Hi ​@shijia.me, thanks for reaching out! 

Our team is investing in security improvements to our API, so as a first step, we decided to remove the ability to create non-expiring personal access tokens.

Thanks for your reply.

Please provide alternatives instead of removing this feature.

Hi ​@djv!
Thank you for elaborating on the situation.

Could it be possible to have a more extended option? For example, 6 months? The maintenance of updating pipelines and machines every 3 months (90 days) is too high for us.
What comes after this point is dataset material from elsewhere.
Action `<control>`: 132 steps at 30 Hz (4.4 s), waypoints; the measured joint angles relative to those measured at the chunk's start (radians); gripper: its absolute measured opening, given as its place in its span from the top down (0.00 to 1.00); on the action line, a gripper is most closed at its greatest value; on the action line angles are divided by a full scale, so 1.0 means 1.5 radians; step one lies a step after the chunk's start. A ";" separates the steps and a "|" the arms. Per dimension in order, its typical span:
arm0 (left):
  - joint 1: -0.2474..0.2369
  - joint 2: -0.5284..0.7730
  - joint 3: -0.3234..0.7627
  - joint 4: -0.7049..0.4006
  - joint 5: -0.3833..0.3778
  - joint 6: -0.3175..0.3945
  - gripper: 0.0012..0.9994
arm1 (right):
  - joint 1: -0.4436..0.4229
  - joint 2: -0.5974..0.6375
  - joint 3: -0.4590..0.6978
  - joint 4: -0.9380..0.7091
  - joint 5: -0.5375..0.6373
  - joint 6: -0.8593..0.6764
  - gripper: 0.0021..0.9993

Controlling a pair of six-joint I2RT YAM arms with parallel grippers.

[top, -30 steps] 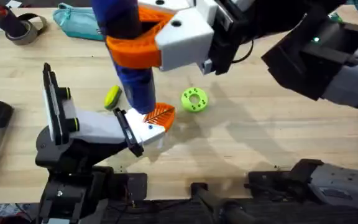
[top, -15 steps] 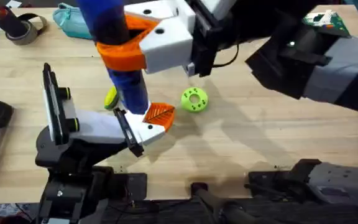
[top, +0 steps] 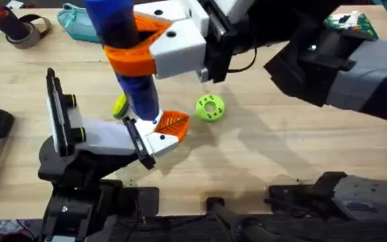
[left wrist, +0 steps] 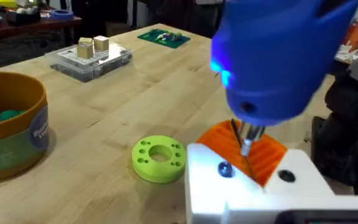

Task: Pick up the gripper from the table and insert it into the empty holder that is missing its gripper. Then pick up a screw, insert it into the mounting hole, and use the screwdriver to tighten it. Finally, clean up the table by picking up the vegetable and placing it into the bucket.

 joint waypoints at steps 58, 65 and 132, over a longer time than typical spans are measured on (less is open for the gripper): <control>0.000 0.000 0.000 0.000 0.000 0.000 0.99 | -0.001 0.010 -0.012 -0.022 0.002 -0.043 0.97; 0.000 0.000 0.000 0.000 0.000 0.000 0.99 | -0.001 0.010 -0.012 -0.034 0.002 -0.044 0.96; 0.000 0.000 0.000 -0.001 0.001 0.000 0.99 | 0.006 0.010 -0.012 -0.046 0.002 -0.066 0.96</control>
So a longer extended period for us would be great, but ideally a non-expired / yearly period would be a better option

Hey All, thanks for the additional feedback! 
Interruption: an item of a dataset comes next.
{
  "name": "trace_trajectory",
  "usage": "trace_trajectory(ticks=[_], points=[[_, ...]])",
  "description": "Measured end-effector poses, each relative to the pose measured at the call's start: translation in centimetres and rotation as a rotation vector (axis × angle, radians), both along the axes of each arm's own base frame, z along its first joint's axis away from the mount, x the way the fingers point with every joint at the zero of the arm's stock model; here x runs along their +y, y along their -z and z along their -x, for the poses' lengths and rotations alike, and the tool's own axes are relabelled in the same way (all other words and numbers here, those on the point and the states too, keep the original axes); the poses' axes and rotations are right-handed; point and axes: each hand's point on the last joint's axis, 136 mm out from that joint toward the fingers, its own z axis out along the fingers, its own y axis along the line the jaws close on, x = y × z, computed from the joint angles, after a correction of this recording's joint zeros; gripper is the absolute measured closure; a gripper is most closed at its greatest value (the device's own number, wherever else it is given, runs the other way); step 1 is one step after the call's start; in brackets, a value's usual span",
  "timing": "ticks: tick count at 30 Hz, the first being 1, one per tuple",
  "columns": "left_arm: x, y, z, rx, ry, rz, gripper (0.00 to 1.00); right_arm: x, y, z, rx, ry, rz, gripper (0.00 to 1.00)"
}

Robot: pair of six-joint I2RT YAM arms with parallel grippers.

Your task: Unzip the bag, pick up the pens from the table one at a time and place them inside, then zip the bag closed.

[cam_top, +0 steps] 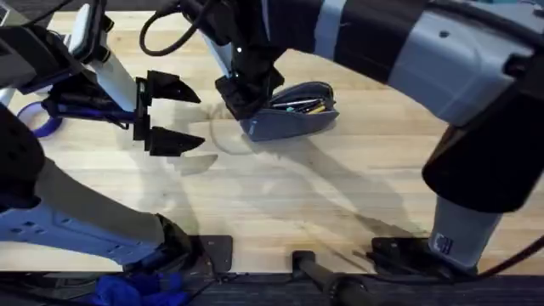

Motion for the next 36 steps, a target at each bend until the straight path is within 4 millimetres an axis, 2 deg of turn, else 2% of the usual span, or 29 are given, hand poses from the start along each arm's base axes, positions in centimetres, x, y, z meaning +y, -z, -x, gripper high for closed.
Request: trace_trajectory(ticks=[7,11,17,27,36], points=[[0.0,0.0,0.0,0.000,0.000,0.000,0.007,-2.0,-3.0,-0.4,-0.050,0.028,0.002,0.971],[0.0,0.0,0.0,0.000,0.000,0.000,0.007,-3.7,-5.1,-1.1,-0.078,0.065,-0.014,0.971],[0.0,0.0,0.0,0.000,0.000,0.000,0.007,-6.3,-7.1,-1.7,-0.092,0.117,-0.021,0.972],[0.0,0.0,0.0,0.000,0.000,0.000,0.007,-10.7,-9.0,-2.8,-0.092,0.215,-0.015,0.969],[0.0,0.0,0.0,0.000,0.000,0.000,0.008,-14.5,-9.0,-4.7,-0.080,0.319,0.001,0.969]])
We’ve updated this topic into a feature request, and we’ve passed this along to the team for future consideration.

While this isn’t on the team’s immediate pipeline, they will be monitoring this topic to collect feedback from the community. 

I value the limitation for security purposes — but:

As I already mentioned on X, I’d really appreciate it if this limitation could be extended or removed for read-only tokens.

Idea 1:
Adjust the restriction based on the file’s visibility status — e.g. whether it’s private, public, or something in between. Introducing a third state like “confidential” or “sensitive” could help better reflect the security context.

Idea 2:
Figma could implement an AI-based check to determine whether a token might pose a security risk, depending on its scope or the sensitivity of the data it grants access to.

Idea 3:
Log the usage of the token and allow users to monitor it — for example, by seeing which hosts or users are making requests. Similar to "known device" features on other platforms, users could then confirm, “yes, that’s me.”

Idea 3a:
Allow passing a label or tag as a second argument when registering the token, to help track its usage more easily.

Thanks for your feedback, ​@Robert Willemelis! 

I’ll pass this onto our team for their consideration.